© 1997 Oxford University Press
research-article |
Rat Olfactory Mucosa Displays a High Activity in Metabolizing Methyl tert-butyl Ether and Other Gasoline Ethers
Laboratory for Cancer Research, Department of Chemical Biology, College of Pharmacy, Rutgers University Piscataway, New Jersey 08854
Received January 23, 1997; accepted September 16, 1997
Methyl tert-butyl ether (MTBE) is a widely used gasoline oxygenate. Two other ethers, ethyl tert-butyl ether (ETBE) and tert-amyl methyl ether (TAME), are also used in reformulated gasoline. Inhalation is a major route for human exposure to MTBE and other gasoline ethers. The possible adverse effects of MTBE in humans are a public concern and some of the reported symptoms attributed to MTBE exposure appear to be related to olfactory sensation.
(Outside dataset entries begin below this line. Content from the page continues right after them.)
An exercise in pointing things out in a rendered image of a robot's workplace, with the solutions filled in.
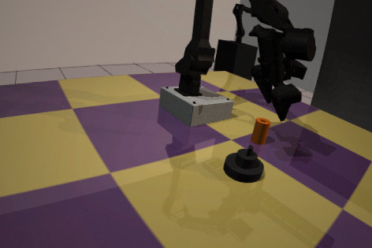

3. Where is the orange knob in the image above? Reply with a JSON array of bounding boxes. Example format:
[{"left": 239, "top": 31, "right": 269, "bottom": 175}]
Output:
[{"left": 251, "top": 117, "right": 271, "bottom": 145}]

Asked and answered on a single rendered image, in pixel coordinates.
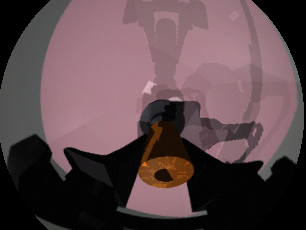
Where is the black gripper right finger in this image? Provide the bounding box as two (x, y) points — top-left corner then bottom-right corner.
(182, 136), (263, 212)

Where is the dark round pedestal with short shaft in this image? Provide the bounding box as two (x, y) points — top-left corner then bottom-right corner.
(140, 99), (185, 135)

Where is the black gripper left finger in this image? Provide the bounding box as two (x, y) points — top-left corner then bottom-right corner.
(64, 134), (148, 208)

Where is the orange knob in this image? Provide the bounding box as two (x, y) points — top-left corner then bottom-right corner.
(138, 122), (194, 188)

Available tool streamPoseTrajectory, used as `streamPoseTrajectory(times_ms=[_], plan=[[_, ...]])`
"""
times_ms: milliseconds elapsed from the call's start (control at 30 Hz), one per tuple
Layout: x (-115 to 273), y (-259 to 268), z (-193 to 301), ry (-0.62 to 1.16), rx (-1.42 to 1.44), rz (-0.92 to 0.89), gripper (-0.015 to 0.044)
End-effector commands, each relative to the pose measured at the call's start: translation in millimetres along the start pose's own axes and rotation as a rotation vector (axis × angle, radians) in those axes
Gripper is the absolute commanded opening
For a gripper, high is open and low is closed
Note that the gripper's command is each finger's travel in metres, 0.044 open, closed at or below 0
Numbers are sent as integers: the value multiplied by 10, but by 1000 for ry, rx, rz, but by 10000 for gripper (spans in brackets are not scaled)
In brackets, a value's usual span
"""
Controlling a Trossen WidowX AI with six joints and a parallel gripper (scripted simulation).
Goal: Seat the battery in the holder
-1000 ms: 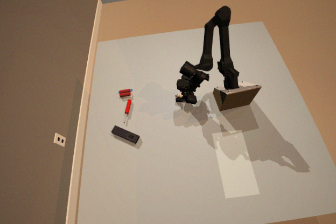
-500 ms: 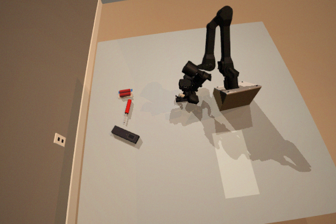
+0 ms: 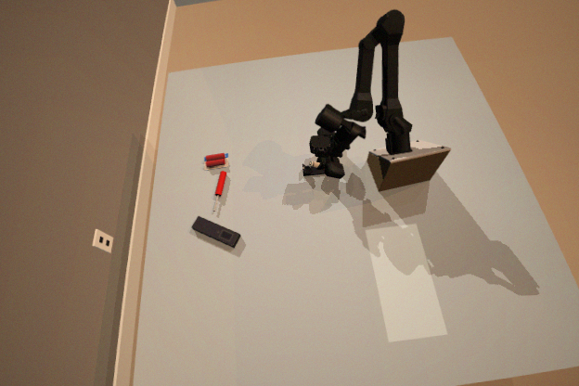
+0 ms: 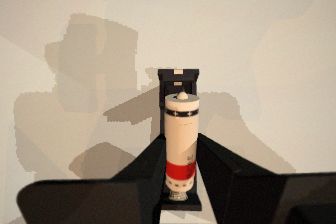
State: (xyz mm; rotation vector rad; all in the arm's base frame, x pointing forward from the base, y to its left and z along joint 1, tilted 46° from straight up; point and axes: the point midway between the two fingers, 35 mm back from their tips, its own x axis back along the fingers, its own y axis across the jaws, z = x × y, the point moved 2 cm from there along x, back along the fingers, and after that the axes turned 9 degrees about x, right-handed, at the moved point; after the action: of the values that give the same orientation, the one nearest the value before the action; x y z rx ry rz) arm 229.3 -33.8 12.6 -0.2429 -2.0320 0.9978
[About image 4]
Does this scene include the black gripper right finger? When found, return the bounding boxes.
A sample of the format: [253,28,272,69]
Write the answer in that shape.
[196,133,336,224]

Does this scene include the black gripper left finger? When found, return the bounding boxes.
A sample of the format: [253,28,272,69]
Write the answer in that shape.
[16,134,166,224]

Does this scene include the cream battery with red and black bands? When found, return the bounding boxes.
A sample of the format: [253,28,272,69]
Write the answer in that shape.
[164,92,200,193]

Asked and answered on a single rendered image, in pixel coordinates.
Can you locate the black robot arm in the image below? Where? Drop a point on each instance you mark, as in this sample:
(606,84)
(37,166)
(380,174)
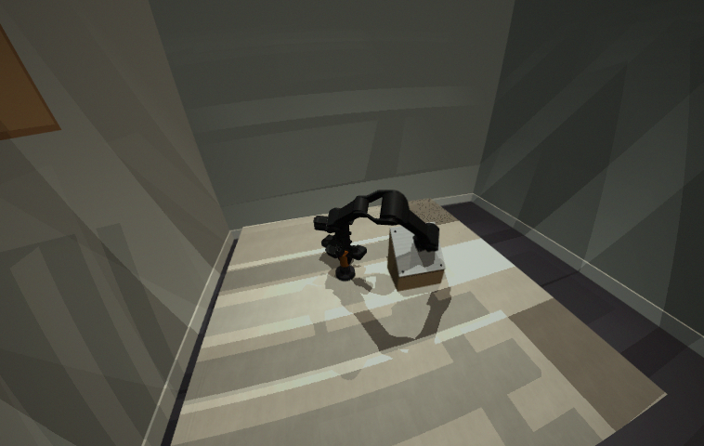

In the present study, we have demonstrated that the olfactory mucosa of the male Sprague-Dawley rat possesses the highest microsomal activities, among the tissues examined, in metabolizing MTBE, ETBE, and TAME. The metabolic activity of the olfactory mucosa was 46-fold higher than that of the liver in metabolizing MTBE, and 37- and 25-fold higher, respectively, in metabolizing ETBE and TAME. No detectable activities were found in the microsomes prepared from the lungs, kidneys, and olfactory bulbs of the brain. The observations that the metabolic activity was localized exclusively in the microsomal fraction, depended on the presence of NADPH, and was inhibitable by carbon monoxide are consistent with our recent report on MTBE metabolism in human and mouse livers (Hong et al., 1997) and further confirm that cytochrome P450 enzymes play a critical role in the metabolism of MTBE, ETBE, and TAME. The apparent Km and Vmax values for the metabolism of MTBE, ETBE, and TAME in rat olfactory microsomes were very similar, ranging from 87 to 125 µM and 9.8 to 11.7 nmol/min/mg protein, respectively. Addition of TAMIE (0.1 to 0.5 mM) into the incubation mixture caused a concentration-dependent inhibition of the metabolism of MTBE and ETBE. Coumarin (50 µM) inhibited the metabolism of these ethers by approximately 87%. Further comparative studies with human nasal tissues on the metabolism of these ethers are needed in order to assess the human relevance of our present findings.